ABOUT THIS TASK ▸
When you retype the data, keep every word exactly and include none of the pictures.

+--

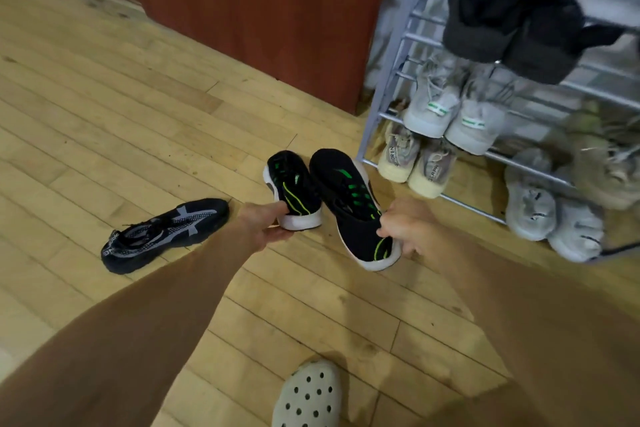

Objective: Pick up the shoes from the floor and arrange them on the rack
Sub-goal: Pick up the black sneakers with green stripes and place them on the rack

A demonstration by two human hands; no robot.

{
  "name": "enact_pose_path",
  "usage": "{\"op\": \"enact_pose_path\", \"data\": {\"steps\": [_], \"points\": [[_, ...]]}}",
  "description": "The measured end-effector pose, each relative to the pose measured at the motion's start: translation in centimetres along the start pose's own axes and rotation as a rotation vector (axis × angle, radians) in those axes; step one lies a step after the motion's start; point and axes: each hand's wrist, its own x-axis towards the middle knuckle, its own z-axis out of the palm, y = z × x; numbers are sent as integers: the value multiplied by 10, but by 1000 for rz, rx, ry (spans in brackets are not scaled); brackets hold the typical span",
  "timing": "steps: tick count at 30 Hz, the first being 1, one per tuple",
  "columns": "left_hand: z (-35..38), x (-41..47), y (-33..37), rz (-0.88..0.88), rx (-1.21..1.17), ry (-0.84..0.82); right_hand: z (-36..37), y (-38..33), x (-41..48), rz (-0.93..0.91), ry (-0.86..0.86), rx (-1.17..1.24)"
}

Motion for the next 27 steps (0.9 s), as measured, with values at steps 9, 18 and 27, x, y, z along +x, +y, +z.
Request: {"op": "enact_pose_path", "data": {"steps": [9, 18, 27], "points": [[-11, -131, 75, 327, -73, -72, -99, -26, -114, -205, 344, -54], [15, -265, 147, 601, -60, -119, -183, -3, -211, -337, 568, 267], [103, -300, 221, 711, -77, -166, -270, 15, -207, -295, 527, 821]]}}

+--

ANSWER TO THIS EXERCISE ▸
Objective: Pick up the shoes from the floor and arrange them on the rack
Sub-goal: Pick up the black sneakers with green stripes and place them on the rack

A demonstration by two human hands; no robot.

{
  "name": "enact_pose_path",
  "usage": "{\"op\": \"enact_pose_path\", \"data\": {\"steps\": [_], \"points\": [[_, ...]]}}",
  "description": "The measured end-effector pose, each relative to the pose measured at the motion's start: translation in centimetres along the start pose's own axes and rotation as a rotation vector (axis × angle, radians) in those axes; step one lies a step after the motion's start; point and axes: each hand's wrist, its own x-axis towards the middle knuckle, its own z-axis out of the palm, y = z × x; numbers are sent as integers: the value multiplied by 10, but by 1000 for rz, rx, ry (spans in brackets are not scaled); brackets hold the typical span",
  "timing": "steps: tick count at 30 Hz, the first being 1, one per tuple",
  "columns": "left_hand: z (-35..38), x (-41..47), y (-33..37), rz (-0.88..0.88), rx (-1.21..1.17), ry (-0.84..0.82); right_hand: z (-36..37), y (-38..33), x (-41..48), rz (-0.93..0.91), ry (-0.86..0.86), rx (-1.17..1.24)"
}

Motion for the next 27 steps (0.9 s), as measured, with values at steps 9, 18 and 27, x, y, z along +x, +y, +z.
Request: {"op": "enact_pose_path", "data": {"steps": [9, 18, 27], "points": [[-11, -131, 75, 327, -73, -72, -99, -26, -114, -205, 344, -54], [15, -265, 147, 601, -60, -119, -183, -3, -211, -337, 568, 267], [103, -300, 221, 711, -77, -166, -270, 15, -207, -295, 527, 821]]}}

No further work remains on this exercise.